Given material —
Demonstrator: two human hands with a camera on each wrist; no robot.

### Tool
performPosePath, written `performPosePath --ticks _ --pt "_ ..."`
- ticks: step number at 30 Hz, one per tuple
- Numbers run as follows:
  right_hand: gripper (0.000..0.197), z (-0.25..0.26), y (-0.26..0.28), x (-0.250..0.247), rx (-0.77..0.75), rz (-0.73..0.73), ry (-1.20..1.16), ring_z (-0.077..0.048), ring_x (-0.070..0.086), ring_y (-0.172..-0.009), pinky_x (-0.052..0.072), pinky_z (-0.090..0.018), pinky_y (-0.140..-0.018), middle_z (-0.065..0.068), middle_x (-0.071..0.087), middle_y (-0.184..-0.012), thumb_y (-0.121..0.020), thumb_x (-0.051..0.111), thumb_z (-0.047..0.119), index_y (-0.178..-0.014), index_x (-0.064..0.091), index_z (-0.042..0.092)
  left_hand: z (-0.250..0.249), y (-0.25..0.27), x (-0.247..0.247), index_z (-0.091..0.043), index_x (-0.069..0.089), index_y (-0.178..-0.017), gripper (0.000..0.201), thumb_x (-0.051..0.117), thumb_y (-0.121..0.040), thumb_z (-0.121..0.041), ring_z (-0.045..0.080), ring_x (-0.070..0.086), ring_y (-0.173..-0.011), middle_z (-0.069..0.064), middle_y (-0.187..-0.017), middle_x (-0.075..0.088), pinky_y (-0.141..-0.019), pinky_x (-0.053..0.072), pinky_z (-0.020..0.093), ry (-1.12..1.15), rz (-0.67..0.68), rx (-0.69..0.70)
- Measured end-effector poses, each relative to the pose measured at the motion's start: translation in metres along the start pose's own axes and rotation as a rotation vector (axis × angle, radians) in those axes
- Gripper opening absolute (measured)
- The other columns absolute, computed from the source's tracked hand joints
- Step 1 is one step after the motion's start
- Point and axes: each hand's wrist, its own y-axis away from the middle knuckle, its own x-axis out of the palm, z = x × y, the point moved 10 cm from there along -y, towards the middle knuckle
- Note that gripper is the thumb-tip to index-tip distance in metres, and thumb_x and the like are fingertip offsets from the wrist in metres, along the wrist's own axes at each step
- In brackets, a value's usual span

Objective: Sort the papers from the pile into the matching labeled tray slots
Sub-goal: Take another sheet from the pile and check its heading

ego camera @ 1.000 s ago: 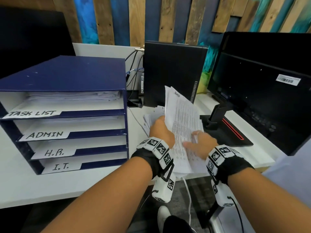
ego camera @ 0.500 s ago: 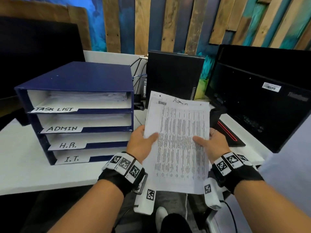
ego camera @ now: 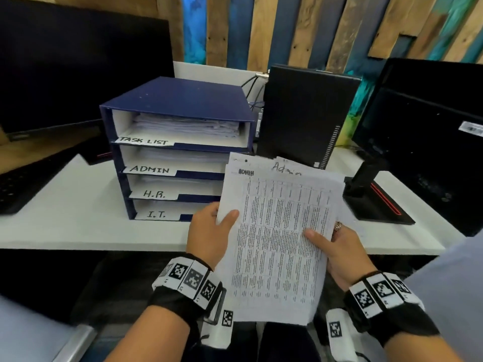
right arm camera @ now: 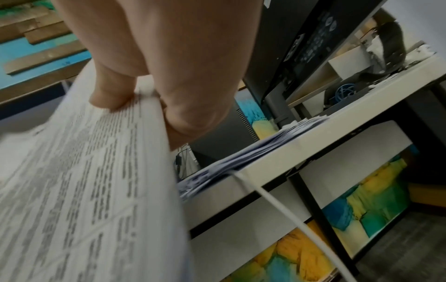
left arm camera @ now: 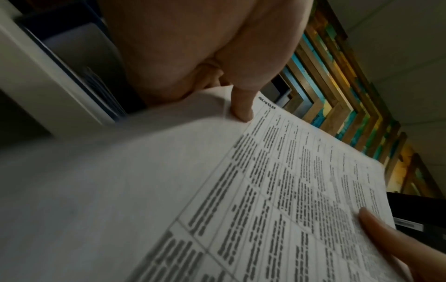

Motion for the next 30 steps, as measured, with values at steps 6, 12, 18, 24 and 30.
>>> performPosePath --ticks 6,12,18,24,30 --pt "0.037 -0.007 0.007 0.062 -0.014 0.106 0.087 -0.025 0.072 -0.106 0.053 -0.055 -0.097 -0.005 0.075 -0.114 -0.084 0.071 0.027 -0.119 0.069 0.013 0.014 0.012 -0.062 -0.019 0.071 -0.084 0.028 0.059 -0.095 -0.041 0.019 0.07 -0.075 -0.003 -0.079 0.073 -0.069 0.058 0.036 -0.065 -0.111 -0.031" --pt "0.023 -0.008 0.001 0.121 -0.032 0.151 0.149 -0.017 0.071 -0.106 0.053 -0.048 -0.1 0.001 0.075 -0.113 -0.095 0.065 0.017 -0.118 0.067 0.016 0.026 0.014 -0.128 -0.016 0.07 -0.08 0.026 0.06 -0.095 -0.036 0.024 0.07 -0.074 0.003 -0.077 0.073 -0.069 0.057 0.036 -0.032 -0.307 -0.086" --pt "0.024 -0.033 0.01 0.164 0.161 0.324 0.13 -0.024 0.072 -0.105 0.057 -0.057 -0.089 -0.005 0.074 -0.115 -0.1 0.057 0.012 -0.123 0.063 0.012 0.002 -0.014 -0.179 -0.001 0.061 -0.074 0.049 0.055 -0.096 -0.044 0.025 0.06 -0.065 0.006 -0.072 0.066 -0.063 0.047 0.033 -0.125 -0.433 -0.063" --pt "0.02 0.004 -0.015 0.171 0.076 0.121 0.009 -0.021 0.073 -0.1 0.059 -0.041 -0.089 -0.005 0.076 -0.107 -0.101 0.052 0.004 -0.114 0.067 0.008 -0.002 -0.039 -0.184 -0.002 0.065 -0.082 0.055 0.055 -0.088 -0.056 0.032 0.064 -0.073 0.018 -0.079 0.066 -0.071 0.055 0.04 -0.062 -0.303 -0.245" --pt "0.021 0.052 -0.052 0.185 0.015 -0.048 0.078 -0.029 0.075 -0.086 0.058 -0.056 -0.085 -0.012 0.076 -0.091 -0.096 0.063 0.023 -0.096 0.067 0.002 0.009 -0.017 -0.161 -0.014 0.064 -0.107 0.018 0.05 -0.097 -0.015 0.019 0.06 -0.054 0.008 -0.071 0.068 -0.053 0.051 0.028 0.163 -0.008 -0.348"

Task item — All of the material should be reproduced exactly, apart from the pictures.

Task response —
Demonstrator: two human hands with a camera on each wrist; no robot.

### Tool
performPosePath, written `performPosePath --ticks _ --pt "_ ..."`
- ticks: step number at 30 Hz, one per tuple
- Numbers run as follows:
  right_hand: gripper (0.000..0.197), z (-0.25..0.26), y (-0.26..0.28), x (-0.250..0.247), rx (-0.77..0.75), rz (-0.73..0.73), ry (-1.20..1.16), ring_z (-0.077..0.048), ring_x (-0.070..0.086), ring_y (-0.172..-0.009), pinky_x (-0.052..0.072), pinky_z (-0.090..0.018), pinky_y (-0.140..-0.018), middle_z (-0.065..0.068), middle_x (-0.071..0.087), middle_y (-0.184..-0.012), thumb_y (-0.121..0.020), thumb_x (-0.051..0.111), thumb_z (-0.047..0.119), index_y (-0.178..-0.014), index_x (-0.064..0.091), index_z (-0.042..0.092)
  left_hand: z (-0.250..0.249), y (-0.25..0.27), x (-0.247..0.247), index_z (-0.091..0.043), index_x (-0.069..0.089), index_y (-0.178..-0.017), gripper (0.000..0.201), thumb_x (-0.051..0.117), thumb_y (-0.121..0.040), thumb_z (-0.121..0.041), ring_z (-0.045..0.080), ring_x (-0.070..0.086), ring_y (-0.173..-0.011), middle_z (-0.069..0.064), middle_y (-0.187..-0.017), middle_x (-0.075..0.088), pinky_y (-0.141..-0.019), pinky_x (-0.053..0.072), pinky_z (-0.020..0.093), ry (-1.12..1.15), rz (-0.67..0.68), rx (-0.69..0.70)
- Measured end-effector poses, each relative to the pose measured at the motion's start: translation in metres along the start pose's own axes and rotation as a rotation vector (axis × angle, radians) in those axes
- Gripper opening absolute (measured)
- The other columns absolute, computed from the source's tracked hand joints
- Step 1 is one step after the motion's start
- Point and axes: each hand's wrist, its own y-axis away from the middle knuckle, its own x-axis out of the palm, z = x × y, the point moved 10 cm from there along -y, towards the middle knuckle
- Note that gripper is the thumb-tip to index-tip distance in metres, and thumb_x and the like are fingertip offsets from the wrist in metres, along the wrist's own axes at each step
- In brackets, a value's usual span

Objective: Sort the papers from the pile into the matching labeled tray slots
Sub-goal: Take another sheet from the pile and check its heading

ego camera @ 1.000 s ago: 
ego camera @ 0.500 s ago: 
ego camera @ now: 
right arm camera @ now: 
left arm camera @ now: 

Motion for the next 30 steps, as measured, with values at steps 6, 12, 18, 24 and 30.
>>> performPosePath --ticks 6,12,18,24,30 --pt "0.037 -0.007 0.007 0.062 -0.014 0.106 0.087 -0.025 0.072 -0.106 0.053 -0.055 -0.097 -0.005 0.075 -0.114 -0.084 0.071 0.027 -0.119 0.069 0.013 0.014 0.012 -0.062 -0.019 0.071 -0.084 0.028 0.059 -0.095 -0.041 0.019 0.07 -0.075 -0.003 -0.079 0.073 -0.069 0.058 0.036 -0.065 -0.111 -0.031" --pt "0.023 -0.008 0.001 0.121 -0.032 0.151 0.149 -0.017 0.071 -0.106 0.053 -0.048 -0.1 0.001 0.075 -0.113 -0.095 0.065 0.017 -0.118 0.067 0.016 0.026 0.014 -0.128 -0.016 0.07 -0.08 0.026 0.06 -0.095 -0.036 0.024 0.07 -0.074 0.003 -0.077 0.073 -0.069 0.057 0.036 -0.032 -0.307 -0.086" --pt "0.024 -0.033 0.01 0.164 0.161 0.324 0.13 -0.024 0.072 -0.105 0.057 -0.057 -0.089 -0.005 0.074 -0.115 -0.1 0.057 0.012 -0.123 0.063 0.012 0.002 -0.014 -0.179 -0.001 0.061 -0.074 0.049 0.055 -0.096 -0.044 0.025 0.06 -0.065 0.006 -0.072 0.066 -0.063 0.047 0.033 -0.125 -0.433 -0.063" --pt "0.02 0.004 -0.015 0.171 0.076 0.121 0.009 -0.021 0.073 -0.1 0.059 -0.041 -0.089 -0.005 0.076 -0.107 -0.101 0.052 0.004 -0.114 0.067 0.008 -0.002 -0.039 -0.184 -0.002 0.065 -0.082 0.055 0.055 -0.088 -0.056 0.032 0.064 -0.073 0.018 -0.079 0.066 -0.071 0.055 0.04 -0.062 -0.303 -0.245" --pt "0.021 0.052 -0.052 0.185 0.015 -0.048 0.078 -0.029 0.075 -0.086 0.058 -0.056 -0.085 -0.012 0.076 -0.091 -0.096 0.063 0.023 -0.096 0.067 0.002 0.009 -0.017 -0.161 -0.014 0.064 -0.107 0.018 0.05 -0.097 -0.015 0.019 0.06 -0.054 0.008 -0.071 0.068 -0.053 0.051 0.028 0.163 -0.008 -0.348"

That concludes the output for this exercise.